In the middle of a long conversation with a very good friend the other day, I had the chance to discuss love; what it is, what it means, falling in love and falling out of love. I think my take on love is a bit different from the things most people believe, and so, for your consideration, I will briefly attempt to do what has often been deemed impossible, and define love.
Let’s start with what love isn’t. That feeling you get that says “wow, I need to meet that girl, she’s cute, she’s hot!” Not love. Its just lust, and there is nothing wrong with it, but love has nothing to do with our sex organs, for all that we like to call it “making love.” Perhaps you’ll tell me I’m being to harsh – its not just the good looks, its that he’s sensitive, sweet, smart, and on and on and on. That’s also not love – really just curiosity. Or maybe you’re the emotional type, sure that your destined in the stats to have a deep, meaningful life-long connection with your soul-mate. Again, not love – romance at best, infatuation and escapism at worst. These things are not love – nor are obedience, sweet words, tender glances and soft kisses. All wonderful -but not love.

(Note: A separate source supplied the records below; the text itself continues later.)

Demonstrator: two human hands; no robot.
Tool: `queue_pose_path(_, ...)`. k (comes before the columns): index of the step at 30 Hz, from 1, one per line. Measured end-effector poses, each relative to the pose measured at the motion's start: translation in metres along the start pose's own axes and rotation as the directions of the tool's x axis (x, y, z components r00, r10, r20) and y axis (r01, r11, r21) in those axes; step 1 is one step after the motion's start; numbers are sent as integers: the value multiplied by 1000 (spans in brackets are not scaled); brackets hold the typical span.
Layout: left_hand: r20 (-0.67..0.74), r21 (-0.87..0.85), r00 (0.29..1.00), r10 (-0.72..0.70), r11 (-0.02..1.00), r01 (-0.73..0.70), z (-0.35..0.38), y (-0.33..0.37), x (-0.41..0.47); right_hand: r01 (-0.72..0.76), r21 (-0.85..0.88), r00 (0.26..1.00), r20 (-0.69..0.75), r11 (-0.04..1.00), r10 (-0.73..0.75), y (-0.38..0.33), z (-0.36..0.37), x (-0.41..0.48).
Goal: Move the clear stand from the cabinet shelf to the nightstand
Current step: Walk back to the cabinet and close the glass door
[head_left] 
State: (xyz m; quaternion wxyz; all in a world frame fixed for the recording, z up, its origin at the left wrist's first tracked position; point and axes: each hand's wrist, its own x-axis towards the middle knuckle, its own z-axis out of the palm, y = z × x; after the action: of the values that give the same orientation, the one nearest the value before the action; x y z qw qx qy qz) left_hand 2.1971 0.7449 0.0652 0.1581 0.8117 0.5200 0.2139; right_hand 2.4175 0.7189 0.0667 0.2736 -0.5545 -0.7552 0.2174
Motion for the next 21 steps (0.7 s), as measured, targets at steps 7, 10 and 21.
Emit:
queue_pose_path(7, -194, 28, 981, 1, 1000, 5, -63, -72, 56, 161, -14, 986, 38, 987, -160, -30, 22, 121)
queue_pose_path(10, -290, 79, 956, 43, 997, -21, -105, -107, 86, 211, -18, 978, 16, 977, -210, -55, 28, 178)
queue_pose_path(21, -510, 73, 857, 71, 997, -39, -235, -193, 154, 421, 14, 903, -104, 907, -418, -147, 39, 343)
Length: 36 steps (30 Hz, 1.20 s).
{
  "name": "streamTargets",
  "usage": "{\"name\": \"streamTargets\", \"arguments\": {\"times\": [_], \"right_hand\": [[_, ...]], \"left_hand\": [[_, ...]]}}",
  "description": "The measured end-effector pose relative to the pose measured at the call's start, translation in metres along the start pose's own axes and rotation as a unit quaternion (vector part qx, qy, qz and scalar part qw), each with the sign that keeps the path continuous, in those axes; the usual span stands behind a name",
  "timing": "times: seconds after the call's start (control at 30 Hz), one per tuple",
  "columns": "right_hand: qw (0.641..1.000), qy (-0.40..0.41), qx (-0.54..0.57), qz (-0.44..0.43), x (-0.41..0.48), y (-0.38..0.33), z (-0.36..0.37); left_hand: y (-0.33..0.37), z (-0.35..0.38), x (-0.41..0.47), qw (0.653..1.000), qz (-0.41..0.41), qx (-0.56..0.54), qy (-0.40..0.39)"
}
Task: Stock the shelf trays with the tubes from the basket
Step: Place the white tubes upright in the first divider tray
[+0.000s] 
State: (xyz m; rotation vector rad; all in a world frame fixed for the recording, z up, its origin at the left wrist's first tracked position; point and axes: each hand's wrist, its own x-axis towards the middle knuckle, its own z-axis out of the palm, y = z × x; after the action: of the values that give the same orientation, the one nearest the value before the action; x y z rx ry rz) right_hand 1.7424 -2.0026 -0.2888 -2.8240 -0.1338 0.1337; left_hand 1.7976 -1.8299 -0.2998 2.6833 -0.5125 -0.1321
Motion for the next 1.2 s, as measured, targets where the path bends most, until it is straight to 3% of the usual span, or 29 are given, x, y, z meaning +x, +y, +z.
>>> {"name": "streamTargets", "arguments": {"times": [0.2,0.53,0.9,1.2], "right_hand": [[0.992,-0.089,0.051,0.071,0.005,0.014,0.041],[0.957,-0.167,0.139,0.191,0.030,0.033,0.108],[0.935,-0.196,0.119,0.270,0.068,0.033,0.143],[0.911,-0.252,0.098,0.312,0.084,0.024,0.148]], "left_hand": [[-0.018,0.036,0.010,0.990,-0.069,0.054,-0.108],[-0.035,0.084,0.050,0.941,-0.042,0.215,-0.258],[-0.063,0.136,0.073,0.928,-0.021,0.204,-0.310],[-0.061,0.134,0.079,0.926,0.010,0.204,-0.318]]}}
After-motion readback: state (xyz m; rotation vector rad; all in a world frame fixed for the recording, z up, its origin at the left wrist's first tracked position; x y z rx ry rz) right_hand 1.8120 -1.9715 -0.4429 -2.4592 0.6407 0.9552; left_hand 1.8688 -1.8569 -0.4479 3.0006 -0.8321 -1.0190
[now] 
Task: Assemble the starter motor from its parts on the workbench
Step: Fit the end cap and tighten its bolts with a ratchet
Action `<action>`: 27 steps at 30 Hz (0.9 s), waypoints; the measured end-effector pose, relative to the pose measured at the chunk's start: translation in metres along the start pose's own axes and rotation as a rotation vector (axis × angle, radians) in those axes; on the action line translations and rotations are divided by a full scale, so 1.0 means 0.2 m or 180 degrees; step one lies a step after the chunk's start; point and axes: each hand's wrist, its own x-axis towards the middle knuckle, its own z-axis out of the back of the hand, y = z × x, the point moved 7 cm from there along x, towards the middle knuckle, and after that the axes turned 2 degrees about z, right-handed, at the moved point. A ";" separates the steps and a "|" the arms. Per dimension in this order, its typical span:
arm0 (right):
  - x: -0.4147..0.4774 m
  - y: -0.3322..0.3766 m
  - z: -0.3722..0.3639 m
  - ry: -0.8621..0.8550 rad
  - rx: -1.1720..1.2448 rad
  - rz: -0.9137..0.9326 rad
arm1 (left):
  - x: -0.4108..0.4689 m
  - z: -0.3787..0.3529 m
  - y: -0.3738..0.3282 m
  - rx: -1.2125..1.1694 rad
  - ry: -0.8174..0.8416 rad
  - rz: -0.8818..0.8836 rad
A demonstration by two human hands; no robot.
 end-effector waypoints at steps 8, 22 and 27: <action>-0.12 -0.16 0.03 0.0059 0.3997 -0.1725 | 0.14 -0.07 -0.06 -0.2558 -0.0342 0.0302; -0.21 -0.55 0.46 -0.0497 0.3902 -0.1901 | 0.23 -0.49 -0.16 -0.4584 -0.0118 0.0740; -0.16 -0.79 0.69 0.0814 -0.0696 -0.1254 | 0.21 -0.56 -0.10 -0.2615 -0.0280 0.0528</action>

Now some of you will say – Murphy, you’re missing it. Love is the desire to put someone else’s well-being and happiness above your own, its the feeling that you want to do everything and anything to give the loved one the best possible life. For those who say that, you, too, are wrong. In fact, love is not a desire, feeling or emotion at all.
Love is not the desire to put another’s interest above your own. Love is…actually doing that! Love is the choice, the constant decision, to do whatever your are capable of, and more, to insure the happiness and success of another person. It is the active prevention of harm to that person, even the harm they would do to themselves, even the harm they don’t see as harm. Love is an active thing, a doing, a constant effort for the good of another. Not an emotion, not a feeling. Rather, a choice, and following through on that choice with action.
I hate it when people say they “fall in love,” as if it was an open manhole cover in the street. You choose to love. And please don’t ever tell me that you have “fallen out of love.” Own your decision – if you don’t love anymore, its because you chose not to.